◆ Work instructions:
Nothing but the lines from the one containing "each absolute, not" through the one containing "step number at", both included, should be given again, each exactly as written below.

Records from a dataset:
%%

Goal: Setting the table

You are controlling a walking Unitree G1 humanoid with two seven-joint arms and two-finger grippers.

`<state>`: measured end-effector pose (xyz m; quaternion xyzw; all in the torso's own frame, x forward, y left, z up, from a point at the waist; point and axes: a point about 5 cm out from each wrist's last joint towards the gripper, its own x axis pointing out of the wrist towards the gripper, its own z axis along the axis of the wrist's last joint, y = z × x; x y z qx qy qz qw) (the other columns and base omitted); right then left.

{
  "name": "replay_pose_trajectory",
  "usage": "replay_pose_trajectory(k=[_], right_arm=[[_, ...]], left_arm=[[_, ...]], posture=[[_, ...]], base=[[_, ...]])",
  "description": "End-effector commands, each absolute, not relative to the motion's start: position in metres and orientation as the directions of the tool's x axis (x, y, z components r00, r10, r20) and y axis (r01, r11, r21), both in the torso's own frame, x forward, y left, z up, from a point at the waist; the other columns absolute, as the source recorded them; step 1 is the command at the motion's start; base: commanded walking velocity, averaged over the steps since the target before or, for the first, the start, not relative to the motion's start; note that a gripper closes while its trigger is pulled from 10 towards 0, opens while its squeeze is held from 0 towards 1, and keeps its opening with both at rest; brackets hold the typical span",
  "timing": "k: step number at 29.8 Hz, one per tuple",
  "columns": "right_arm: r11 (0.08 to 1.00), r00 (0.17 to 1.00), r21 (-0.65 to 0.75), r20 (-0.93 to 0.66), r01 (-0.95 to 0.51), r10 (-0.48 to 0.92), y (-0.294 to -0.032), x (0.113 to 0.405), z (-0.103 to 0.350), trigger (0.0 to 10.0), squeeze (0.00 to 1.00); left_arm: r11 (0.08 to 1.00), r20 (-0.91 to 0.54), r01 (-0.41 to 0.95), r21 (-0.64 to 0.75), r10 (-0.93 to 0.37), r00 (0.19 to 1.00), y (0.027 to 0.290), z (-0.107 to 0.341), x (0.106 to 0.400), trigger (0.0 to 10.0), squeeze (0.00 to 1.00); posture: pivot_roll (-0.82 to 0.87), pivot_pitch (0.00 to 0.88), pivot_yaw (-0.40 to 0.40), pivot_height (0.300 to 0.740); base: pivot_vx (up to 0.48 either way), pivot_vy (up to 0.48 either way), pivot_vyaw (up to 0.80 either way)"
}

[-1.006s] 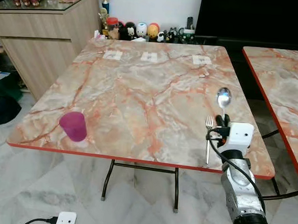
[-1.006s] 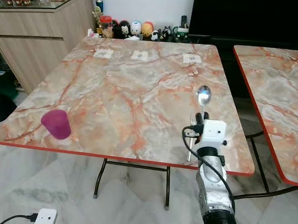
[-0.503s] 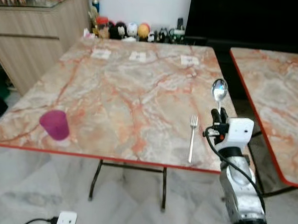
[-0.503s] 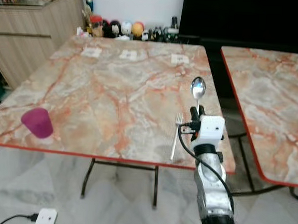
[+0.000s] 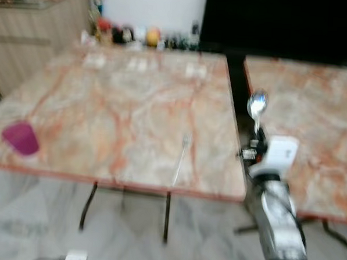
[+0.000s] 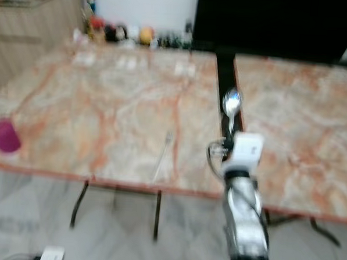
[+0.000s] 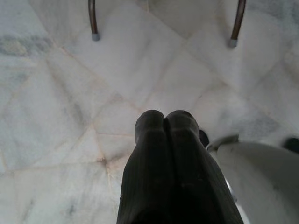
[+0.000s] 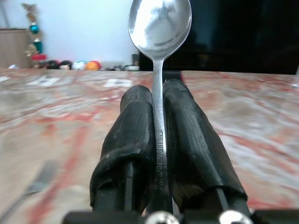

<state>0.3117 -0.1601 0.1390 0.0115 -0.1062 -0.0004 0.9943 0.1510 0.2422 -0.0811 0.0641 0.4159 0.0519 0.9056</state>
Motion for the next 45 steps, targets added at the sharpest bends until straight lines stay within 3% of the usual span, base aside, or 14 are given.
replay_pose_trajectory(k=[1,32,45], right_arm=[[0.999,0.975,0.032,0.216,0.038,-0.044,-0.170,0.311,0.142,10.0,0.00],[0.993,0.968,0.054,0.224,0.105,-0.114,-0.180,0.316,0.149,10.0,0.00],[0.983,0.958,0.039,0.218,0.180,-0.184,-0.199,0.320,0.152,10.0,0.00]], left_arm=[[0.988,-0.759,-0.027,0.152,0.135,0.637,0.238,-0.083,0.149,10.0,0.00],[0.986,-0.768,-0.008,0.165,0.134,0.626,0.241,-0.083,0.151,10.0,0.00],[0.984,-0.765,-0.022,0.178,0.152,0.626,0.243,-0.082,0.153,10.0,0.00]], posture=[[-0.02,0.000,0.026,0.740],[-0.03,0.000,0.038,0.740],[-0.03,0.000,0.037,0.740]], base=[[0.000,-0.454,0.00],[0.000,-0.454,-0.05],[0.000,-0.334,0.00]])
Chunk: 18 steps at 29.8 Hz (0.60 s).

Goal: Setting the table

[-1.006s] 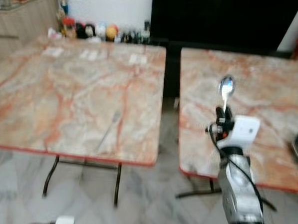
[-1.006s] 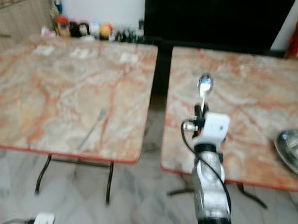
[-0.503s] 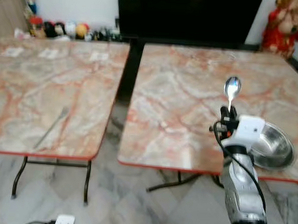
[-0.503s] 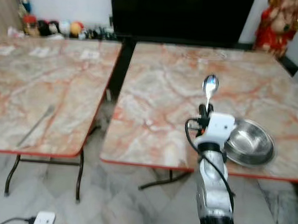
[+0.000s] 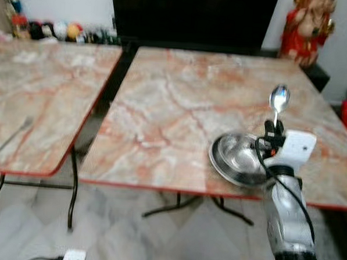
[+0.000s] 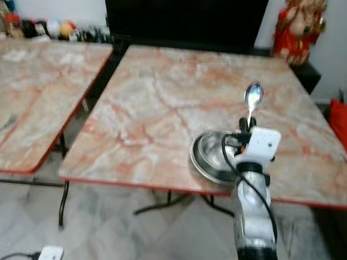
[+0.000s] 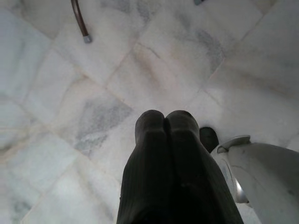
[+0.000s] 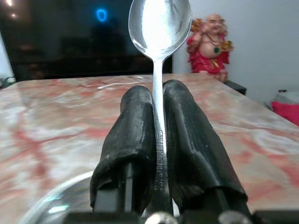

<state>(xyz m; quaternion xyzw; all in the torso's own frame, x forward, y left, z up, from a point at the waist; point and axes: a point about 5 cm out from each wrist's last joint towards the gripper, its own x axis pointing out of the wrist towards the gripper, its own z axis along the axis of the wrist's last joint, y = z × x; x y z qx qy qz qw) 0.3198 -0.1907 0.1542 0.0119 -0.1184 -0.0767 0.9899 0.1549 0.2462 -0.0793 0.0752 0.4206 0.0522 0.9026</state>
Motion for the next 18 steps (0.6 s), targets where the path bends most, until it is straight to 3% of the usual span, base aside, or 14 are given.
replay_pose_trajectory(k=[1,13,18], right_arm=[[0.981,0.958,0.036,0.214,0.189,-0.192,-0.2013,0.3205,0.1529,10.0,0.00],[0.979,0.959,0.023,0.194,0.204,-0.205,-0.2086,0.3287,0.1575,10.0,0.00],[0.980,0.963,0.029,0.185,0.194,-0.196,-0.2042,0.3279,0.1547,10.0,0.00]], left_arm=[[0.984,-0.762,-0.024,0.175,0.151,0.629,0.2428,-0.0813,0.1536,10.0,0.00],[0.986,-0.757,-0.040,0.160,0.149,0.636,0.2421,-0.0814,0.1527,10.0,0.00],[0.987,-0.750,-0.039,0.154,0.143,0.645,0.2405,-0.0805,0.1553,10.0,0.00]], posture=[[-0.03,0.000,0.035,0.740],[-0.02,0.000,0.032,0.740],[-0.02,0.000,0.034,0.740]], base=[[0.000,0.000,0.00],[0.000,0.000,0.00],[0.268,0.000,0.00]])
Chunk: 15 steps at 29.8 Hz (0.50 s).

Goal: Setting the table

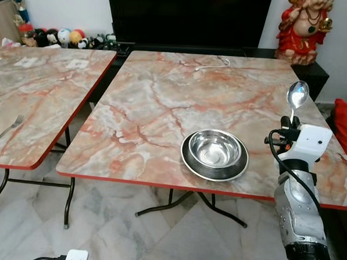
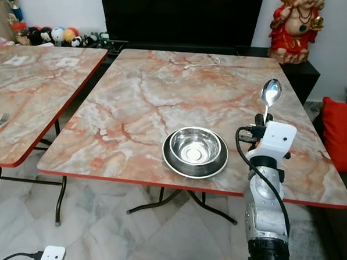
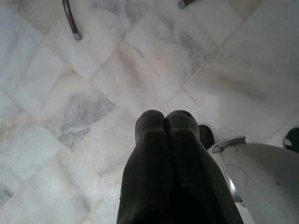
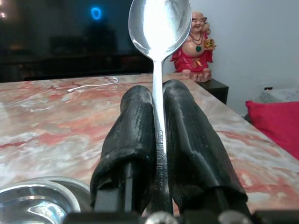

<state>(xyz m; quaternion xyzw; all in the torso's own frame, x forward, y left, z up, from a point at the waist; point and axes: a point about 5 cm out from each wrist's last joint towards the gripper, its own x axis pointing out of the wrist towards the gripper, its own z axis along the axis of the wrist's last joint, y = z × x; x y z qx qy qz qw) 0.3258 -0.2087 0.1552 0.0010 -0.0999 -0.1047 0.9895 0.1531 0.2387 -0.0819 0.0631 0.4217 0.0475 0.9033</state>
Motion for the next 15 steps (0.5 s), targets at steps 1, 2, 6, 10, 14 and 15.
replay_pose_trajectory(k=[1,2,6,10,14,15], right_arm=[[0.981,0.963,0.030,0.185,0.194,-0.196,-0.2040,0.3279,0.1545,10.0,0.00],[0.981,0.964,0.030,0.182,0.194,-0.196,-0.2037,0.3279,0.1541,10.0,0.00],[0.981,0.964,0.028,0.179,0.194,-0.196,-0.2033,0.3282,0.1541,10.0,0.00],[0.981,0.964,0.030,0.181,0.193,-0.195,-0.2023,0.3290,0.1553,10.0,0.00],[0.980,0.963,0.028,0.183,0.196,-0.198,-0.2022,0.3299,0.1563,10.0,0.00],[0.979,0.961,0.028,0.185,0.203,-0.204,-0.2025,0.3301,0.1571,10.0,0.00]], left_arm=[[0.987,-0.749,-0.039,0.154,0.142,0.647,0.2403,-0.0804,0.1556,10.0,0.00],[0.988,-0.747,-0.039,0.153,0.141,0.649,0.2402,-0.0800,0.1565,10.0,0.00],[0.988,-0.743,-0.038,0.152,0.139,0.655,0.2400,-0.0793,0.1579,10.0,0.00],[0.988,-0.737,-0.039,0.151,0.139,0.662,0.2394,-0.0788,0.1588,10.0,0.00],[0.988,-0.734,-0.040,0.152,0.140,0.665,0.2384,-0.0786,0.1593,10.0,0.00],[0.988,-0.731,-0.041,0.151,0.139,0.668,0.2379,-0.0784,0.1598,10.0,0.00]], posture=[[-0.02,0.000,0.034,0.740],[-0.02,0.000,0.034,0.740],[-0.03,0.000,0.034,0.740],[-0.03,0.000,0.032,0.740],[-0.02,0.000,0.030,0.740],[-0.02,0.000,0.030,0.740]], base=[[0.296,0.000,0.00],[0.322,0.000,0.00],[0.336,0.000,0.00],[0.361,0.000,0.00],[0.171,0.000,0.00],[0.000,0.000,0.00]])
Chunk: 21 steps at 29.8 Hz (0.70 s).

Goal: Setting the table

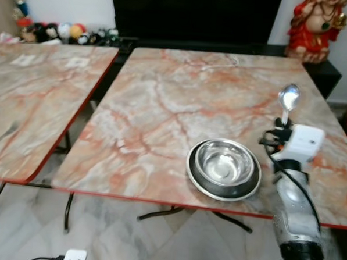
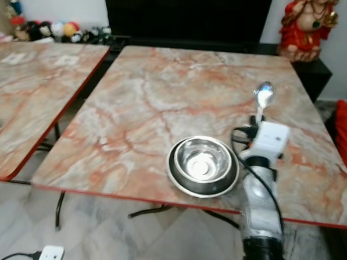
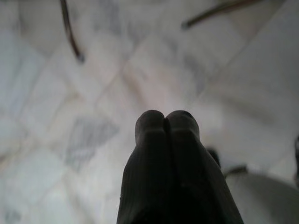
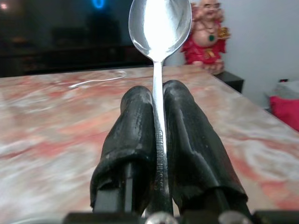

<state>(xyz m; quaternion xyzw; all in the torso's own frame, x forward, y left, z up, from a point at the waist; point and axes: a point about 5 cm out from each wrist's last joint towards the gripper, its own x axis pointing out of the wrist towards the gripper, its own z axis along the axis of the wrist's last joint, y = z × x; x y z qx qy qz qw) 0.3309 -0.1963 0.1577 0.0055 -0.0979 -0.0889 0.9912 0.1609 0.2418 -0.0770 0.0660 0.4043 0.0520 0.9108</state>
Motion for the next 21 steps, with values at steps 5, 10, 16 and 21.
replay_pose_trajectory(k=[5,10,16,21], right_arm=[[0.968,0.959,-0.001,0.139,0.251,-0.249,-0.211,0.329,0.154,10.0,0.00],[0.963,0.962,-0.035,0.058,0.268,-0.266,-0.225,0.328,0.152,10.0,0.00],[0.938,0.935,-0.052,-0.076,0.343,-0.346,-0.252,0.319,0.147,10.0,0.00],[0.943,0.933,-0.056,-0.137,0.329,-0.333,-0.255,0.313,0.148,10.0,0.00]], left_arm=[[0.989,-0.727,-0.039,0.146,0.134,0.674,0.237,-0.078,0.161,10.0,0.00],[0.989,-0.724,-0.037,0.146,0.132,0.677,0.238,-0.078,0.161,10.0,0.00],[0.989,-0.721,-0.035,0.140,0.126,0.681,0.236,-0.077,0.162,10.0,0.00],[0.990,-0.722,-0.031,0.138,0.121,0.682,0.236,-0.077,0.163,10.0,0.00]], posture=[[-0.02,0.005,0.029,0.740],[-0.03,0.007,0.030,0.740],[-0.04,0.011,0.030,0.740],[-0.04,0.015,0.031,0.740]], base=[[0.000,0.000,0.00],[0.000,0.000,0.00],[0.000,0.000,0.00],[0.000,0.000,0.00]])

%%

◆ Answer to this exercise:
  "description": "End-effector commands, each absolute, not relative to the motion's start: position in metres and orientation as the directions of the tool's x axis (x, y, z components r00, r10, r20) and y axis (r01, r11, r21), both in the torso's own frame, x forward, y left, z up, from a point at the waist; the other columns absolute, as the source recorded them; step 1 is the command at the motion's start; base: commanded walking velocity, averaged over the steps since the target before or, for the first, the start, not relative to the motion's start; note that a gripper closes while its trigger is pulled from 10 towards 0, opens while its squeeze is held from 0 towards 1, and keeps its opening with both at rest; brackets hold the typical span",
  "timing": "k: step number at 29.8 Hz, one per tuple",

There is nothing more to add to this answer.